Problem
Only the lines below from the one that holds "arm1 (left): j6" through the one that holds "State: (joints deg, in" should appear in the answer, copied exactly, end lines included and pictures omitted.

Records provided
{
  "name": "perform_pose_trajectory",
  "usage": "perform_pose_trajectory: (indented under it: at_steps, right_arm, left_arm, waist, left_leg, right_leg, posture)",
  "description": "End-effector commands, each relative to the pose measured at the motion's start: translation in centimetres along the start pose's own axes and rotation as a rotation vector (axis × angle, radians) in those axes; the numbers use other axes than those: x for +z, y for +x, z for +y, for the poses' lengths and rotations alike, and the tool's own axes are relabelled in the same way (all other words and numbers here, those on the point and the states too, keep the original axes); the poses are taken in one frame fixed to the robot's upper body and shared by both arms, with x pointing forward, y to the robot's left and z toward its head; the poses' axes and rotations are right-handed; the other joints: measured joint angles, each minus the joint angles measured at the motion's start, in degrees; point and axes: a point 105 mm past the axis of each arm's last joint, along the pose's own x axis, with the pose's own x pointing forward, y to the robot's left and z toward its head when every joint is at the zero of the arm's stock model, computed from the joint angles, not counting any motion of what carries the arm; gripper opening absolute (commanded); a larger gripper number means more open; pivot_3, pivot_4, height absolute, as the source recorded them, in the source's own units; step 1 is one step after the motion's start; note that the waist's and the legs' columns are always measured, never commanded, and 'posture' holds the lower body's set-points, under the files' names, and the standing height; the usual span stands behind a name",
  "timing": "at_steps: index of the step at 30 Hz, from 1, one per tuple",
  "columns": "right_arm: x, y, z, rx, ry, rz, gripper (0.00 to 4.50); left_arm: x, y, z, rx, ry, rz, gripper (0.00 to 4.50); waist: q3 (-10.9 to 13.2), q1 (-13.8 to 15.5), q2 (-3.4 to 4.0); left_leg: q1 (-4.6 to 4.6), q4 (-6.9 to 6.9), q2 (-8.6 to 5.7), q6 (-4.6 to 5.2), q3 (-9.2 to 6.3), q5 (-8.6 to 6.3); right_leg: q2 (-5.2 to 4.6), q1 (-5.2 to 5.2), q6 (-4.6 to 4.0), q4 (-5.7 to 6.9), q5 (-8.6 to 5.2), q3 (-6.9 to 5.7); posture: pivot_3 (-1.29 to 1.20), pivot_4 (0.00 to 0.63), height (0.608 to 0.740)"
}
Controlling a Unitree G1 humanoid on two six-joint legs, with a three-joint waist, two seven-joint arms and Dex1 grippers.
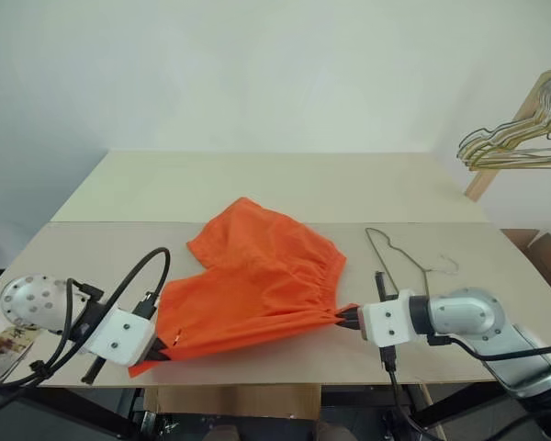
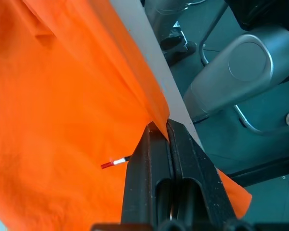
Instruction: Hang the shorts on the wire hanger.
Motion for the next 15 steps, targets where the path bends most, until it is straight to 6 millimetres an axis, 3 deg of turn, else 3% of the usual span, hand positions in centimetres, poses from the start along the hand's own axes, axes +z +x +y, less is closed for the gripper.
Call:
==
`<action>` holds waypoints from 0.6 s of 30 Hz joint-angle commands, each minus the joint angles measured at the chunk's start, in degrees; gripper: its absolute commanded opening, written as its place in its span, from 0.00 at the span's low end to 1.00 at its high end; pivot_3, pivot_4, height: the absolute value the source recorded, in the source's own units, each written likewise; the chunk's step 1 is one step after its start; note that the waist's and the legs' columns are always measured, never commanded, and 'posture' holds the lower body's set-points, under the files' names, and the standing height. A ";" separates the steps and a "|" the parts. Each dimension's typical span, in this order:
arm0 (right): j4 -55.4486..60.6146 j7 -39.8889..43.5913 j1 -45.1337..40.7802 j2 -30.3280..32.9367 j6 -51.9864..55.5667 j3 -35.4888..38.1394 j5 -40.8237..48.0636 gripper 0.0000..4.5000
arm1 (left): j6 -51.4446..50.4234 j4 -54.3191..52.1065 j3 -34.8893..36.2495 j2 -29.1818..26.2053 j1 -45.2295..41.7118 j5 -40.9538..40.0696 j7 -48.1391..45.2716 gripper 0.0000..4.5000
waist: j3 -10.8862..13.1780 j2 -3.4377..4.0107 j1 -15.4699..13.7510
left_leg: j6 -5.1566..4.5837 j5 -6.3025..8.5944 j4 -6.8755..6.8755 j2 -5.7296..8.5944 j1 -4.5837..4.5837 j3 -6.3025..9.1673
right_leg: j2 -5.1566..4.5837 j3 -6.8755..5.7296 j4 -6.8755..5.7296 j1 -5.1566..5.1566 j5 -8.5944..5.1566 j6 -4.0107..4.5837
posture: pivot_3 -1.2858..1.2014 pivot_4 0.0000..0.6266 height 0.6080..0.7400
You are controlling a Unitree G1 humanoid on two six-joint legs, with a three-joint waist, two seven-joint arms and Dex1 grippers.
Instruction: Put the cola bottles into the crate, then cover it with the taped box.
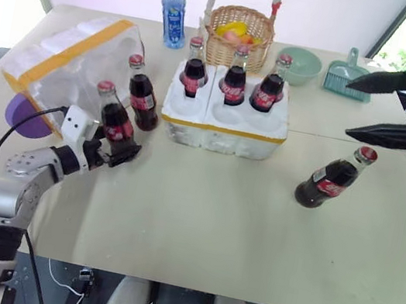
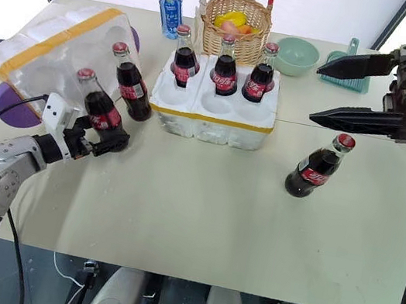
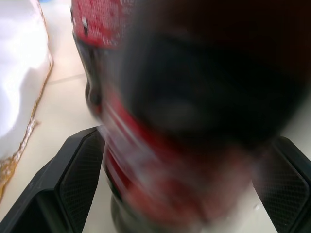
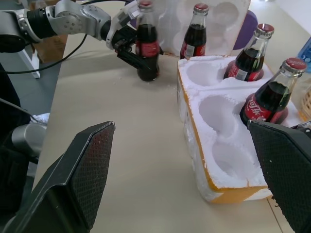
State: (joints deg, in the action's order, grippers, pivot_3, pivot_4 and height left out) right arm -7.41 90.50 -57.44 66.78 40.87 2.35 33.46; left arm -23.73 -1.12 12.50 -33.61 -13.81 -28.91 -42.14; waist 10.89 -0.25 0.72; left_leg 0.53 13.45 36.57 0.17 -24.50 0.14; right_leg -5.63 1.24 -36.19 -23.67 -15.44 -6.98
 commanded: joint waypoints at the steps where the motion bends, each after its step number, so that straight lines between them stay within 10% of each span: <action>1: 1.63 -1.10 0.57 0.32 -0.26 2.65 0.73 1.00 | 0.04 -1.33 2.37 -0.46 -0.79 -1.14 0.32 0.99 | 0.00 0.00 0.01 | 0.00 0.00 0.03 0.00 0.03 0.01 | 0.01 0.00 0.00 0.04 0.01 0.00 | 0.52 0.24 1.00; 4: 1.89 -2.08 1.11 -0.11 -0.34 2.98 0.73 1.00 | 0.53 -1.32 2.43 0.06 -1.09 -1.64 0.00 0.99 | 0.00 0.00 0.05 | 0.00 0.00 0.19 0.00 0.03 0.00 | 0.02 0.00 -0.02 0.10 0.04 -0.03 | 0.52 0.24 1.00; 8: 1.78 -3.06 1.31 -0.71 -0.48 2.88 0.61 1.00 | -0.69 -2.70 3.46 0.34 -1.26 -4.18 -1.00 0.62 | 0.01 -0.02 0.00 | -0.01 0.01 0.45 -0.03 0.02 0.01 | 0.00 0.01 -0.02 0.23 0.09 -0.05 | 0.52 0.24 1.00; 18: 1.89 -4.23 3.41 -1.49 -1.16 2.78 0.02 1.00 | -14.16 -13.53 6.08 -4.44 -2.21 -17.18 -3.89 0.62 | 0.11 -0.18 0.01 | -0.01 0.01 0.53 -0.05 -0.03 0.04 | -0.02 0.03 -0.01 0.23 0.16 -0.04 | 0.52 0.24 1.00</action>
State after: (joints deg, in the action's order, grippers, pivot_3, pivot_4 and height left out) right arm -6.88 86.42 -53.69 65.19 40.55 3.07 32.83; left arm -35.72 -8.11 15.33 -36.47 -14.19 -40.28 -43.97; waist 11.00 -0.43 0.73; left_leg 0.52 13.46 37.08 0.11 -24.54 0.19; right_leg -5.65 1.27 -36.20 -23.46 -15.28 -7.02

Answer to the exercise
arm1 (left): j6 -51.4446..50.4234 j4 -54.3191..52.1065 j3 -34.8893..36.2495 j2 -29.1818..26.2053 j1 -45.2295..41.7118 j5 -40.9538..40.0696 j7 -48.1391..45.2716 gripper 0.0000..4.5000
waist: j3 -10.8862..13.1780 j2 -3.4377..4.0107 j1 -15.4699..13.7510
left_leg: j6 -5.1566..4.5837 j5 -6.3025..8.5944 j4 -6.8755..6.8755 j2 -5.7296..8.5944 j1 -4.5837..4.5837 j3 -6.3025..9.1673
right_leg: j2 -5.1566..4.5837 j3 -6.8755..5.7296 j4 -6.8755..5.7296 j1 -5.1566..5.1566 j5 -8.5944..5.1566 j6 -4.0107..4.5837
posture: pivot_3 -1.2858..1.2014 pivot_4 0.0000..0.6266 height 0.6080..0.7400
You are controlling a Unitree G1 humanoid on two six-joint legs, with a three-joint waist, two seven-joint arms and Dex1 grippers.
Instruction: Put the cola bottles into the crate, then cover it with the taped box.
State: (joints deg, in the action's order, grippers, pivot_3, pivot_4 and height left out) right arm -7.41 90.50 -57.44 66.78 40.87 2.35 33.46; left arm -23.73 -1.12 12.50 -33.61 -13.81 -28.91 -42.14; waist 10.89 -0.25 0.72; left_leg 0.53 13.45 36.57 0.17 -24.50 0.14; right_leg -5.63 1.24 -36.19 -23.67 -15.44 -6.98

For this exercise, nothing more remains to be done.